While Louis and Margaret were negotiating, their English enemies had been acting with their accustomed vigour. When May came round Warwick again resumed command of the Northern Border, and marched out to finish the work that had been begun in the previous year. He was already on Scottish ground, and had taken at least one castle north of the Border, when he received a herald from the Scotch regents offering to treat for peace. By his commission, drawn up in the last year, Warwick was authorised to act as plenipotentiary in any such matter. Accordingly he sent back his army and went himself to Dumfries, where he met Mary, the Dowager Queen of Scotland, and the majority of the regents. They concluded an armistice to last till St. Bartholomew's Day, and then setto work to discuss terms of peace.

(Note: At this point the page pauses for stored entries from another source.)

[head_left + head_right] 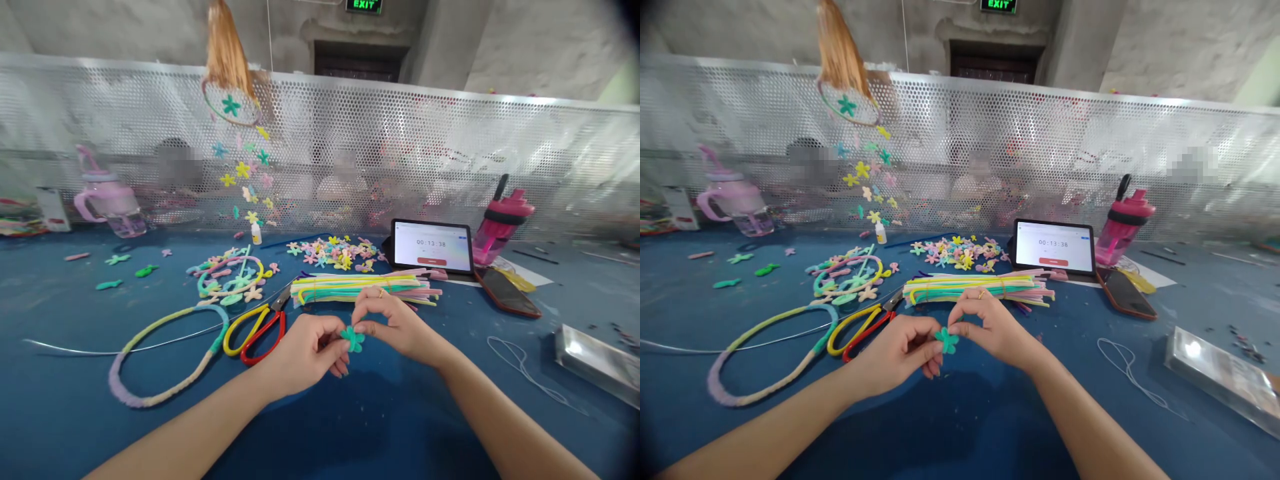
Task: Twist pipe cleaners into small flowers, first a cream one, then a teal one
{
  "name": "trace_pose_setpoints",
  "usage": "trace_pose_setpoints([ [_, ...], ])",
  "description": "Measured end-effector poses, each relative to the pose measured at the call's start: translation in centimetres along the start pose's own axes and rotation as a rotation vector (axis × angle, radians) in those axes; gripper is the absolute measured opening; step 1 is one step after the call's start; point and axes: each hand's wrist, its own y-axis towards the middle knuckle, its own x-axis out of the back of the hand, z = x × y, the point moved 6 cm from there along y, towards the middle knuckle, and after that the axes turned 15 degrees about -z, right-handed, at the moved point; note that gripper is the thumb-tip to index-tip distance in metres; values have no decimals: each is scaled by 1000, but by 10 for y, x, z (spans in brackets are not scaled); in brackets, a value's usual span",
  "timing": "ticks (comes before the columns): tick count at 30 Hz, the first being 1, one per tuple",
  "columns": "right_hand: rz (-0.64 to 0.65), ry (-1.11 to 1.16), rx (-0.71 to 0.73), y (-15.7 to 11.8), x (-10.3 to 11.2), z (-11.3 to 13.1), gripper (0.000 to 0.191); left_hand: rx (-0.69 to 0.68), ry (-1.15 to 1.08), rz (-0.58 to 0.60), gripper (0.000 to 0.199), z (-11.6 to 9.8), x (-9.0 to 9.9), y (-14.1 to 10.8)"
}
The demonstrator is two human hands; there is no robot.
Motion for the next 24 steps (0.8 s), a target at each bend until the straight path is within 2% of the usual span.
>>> trace_pose_setpoints([
  [7,17,342,-260,-4,-14,-18,25,-3,-84,-24,22,-1,1,-2],
  [10,-4,401,-307,-6,-20,-20,27,0,-98,-44,24,-2,3,-1],
  [13,-113,301,-205,-4,-15,-16,20,11,-107,-61,25,-2,4,0],
  [16,-310,103,-65,-2,-2,-6,20,40,-127,-71,26,0,4,1],
  [20,-552,-126,45,-7,15,11,6,58,-176,-92,29,2,5,3],
  [22,-548,-152,67,-8,15,17,10,63,-203,-114,30,2,6,4],
  [24,-481,-150,86,-9,9,19,12,66,-233,-135,31,2,8,5],
])
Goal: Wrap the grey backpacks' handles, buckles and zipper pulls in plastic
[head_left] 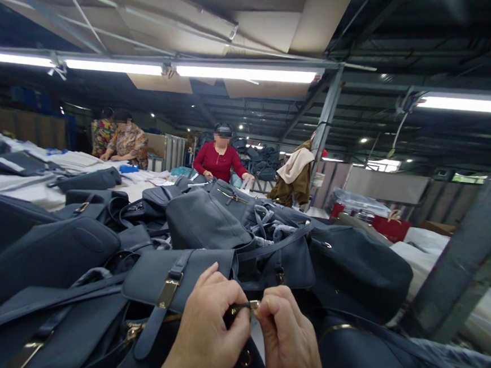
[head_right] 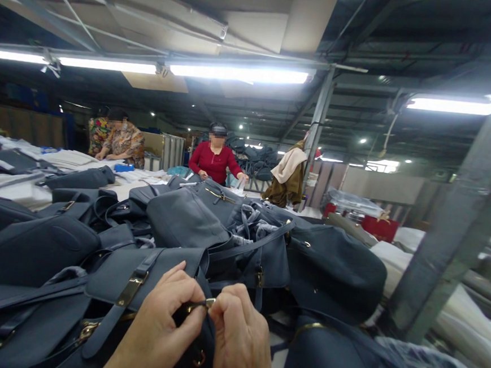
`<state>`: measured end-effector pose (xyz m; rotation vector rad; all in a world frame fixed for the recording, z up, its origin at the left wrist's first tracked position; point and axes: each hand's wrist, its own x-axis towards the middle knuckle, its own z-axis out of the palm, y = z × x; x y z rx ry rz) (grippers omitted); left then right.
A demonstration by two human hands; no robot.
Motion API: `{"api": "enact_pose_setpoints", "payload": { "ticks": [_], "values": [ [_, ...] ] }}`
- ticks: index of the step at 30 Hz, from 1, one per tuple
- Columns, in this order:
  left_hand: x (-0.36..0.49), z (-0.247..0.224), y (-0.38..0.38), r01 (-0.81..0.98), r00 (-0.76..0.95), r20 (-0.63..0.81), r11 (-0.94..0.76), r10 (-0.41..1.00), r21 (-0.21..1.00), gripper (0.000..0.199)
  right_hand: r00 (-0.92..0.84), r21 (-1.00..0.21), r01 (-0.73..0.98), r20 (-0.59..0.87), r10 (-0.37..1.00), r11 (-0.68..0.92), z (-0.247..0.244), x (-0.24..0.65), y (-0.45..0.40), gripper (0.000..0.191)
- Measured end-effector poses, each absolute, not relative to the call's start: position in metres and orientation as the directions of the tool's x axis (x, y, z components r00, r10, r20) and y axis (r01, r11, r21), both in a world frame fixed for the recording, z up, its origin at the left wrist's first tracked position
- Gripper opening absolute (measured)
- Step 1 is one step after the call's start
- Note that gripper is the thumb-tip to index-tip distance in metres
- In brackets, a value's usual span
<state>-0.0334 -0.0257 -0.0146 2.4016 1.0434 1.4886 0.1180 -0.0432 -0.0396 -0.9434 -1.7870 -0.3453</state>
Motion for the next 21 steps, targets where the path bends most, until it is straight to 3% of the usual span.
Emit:
{"api": "enact_pose_setpoints", "payload": {
  "ticks": [14, 21],
  "values": [
    [-0.0415, -0.0058, -0.0292, 0.406, 0.359, 0.468, -0.587, 0.807, 0.701, 0.015, -0.122, -0.218, 0.688, 0.906, 0.406, 0.692, -0.0379, 0.1124, -0.0431, 0.025],
    [-0.0400, -0.0084, -0.0265, 0.405, 0.329, 0.434, -0.541, 0.838, 0.737, 0.013, -0.137, -0.213, 0.669, 0.906, 0.400, 0.712, -0.0405, 0.1125, -0.0420, 0.024]
  ]
}}
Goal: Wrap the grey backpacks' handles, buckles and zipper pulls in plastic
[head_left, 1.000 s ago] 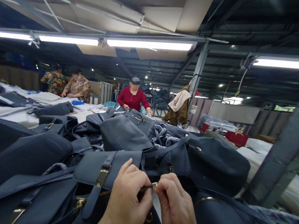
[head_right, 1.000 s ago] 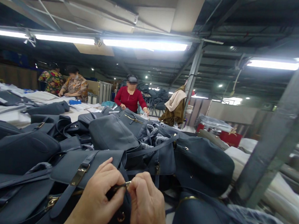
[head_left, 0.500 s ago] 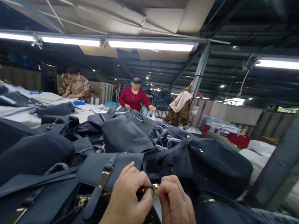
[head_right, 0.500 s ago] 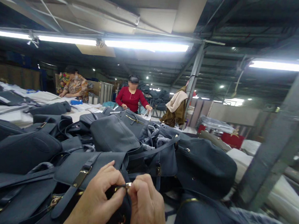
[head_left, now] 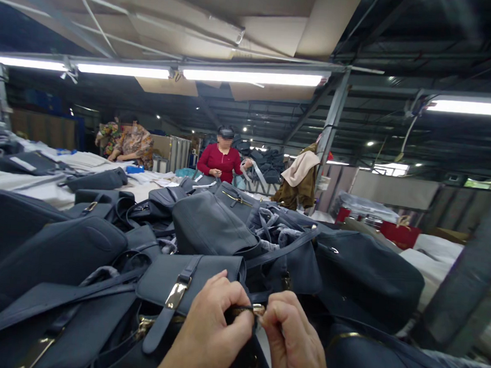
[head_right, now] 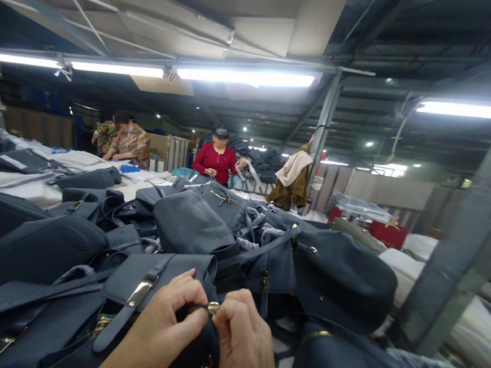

The common report ran that the Scots were ready not only to give up the Lancastrian cause, but even to deliver over the person of King Henry. Moreover, there was talk of an alliance by marriage between the English King and a Scotch Princess. This new departure, mainly brought about by the Queen-Dowager's influence,[6]was not without its effect on the Lancastrian partisans, who found themselves left unsupported to resist Warwick's army, which was, during the negotiations, put under the command of his brother Montagu and set to reduce the Northumbrian fortresses. King Henry fled from the Scotch Court and took refuge in one of the castles of the Archbishop of St. Andrews, the chief member of the regency who opposed peace with England. Lord Dacre, brother of the peer who fell at Towton, surrendered himself to Montagu, and was sent to London, where King Edward received him into grace. Even Somerset himself, the chief of the party, lost heart, and began to send secret letters to Warwick to ascertain whether there was any hope of pardon for him. Meanwhile Naworth Castle was surrendered to Montagu, and the more important stronghold of Alnwick yielded itself to Lord Hastings, who had been detached to form its siege. Bamborough was given up by Sir William Tunstal, and of all the Northern fortresses only Dunstanburgh remained in Lancastrian hands, and it seemed that this place must fall ere the year was out.
Believing that the war was practically at an end, Warwick now turned south, and rode up to London tolay the Scotch proposal before the King. But he had not long left the Border when the whole aspect of affairs was once more transformed by the reappearance of Queen Margaret on the scene.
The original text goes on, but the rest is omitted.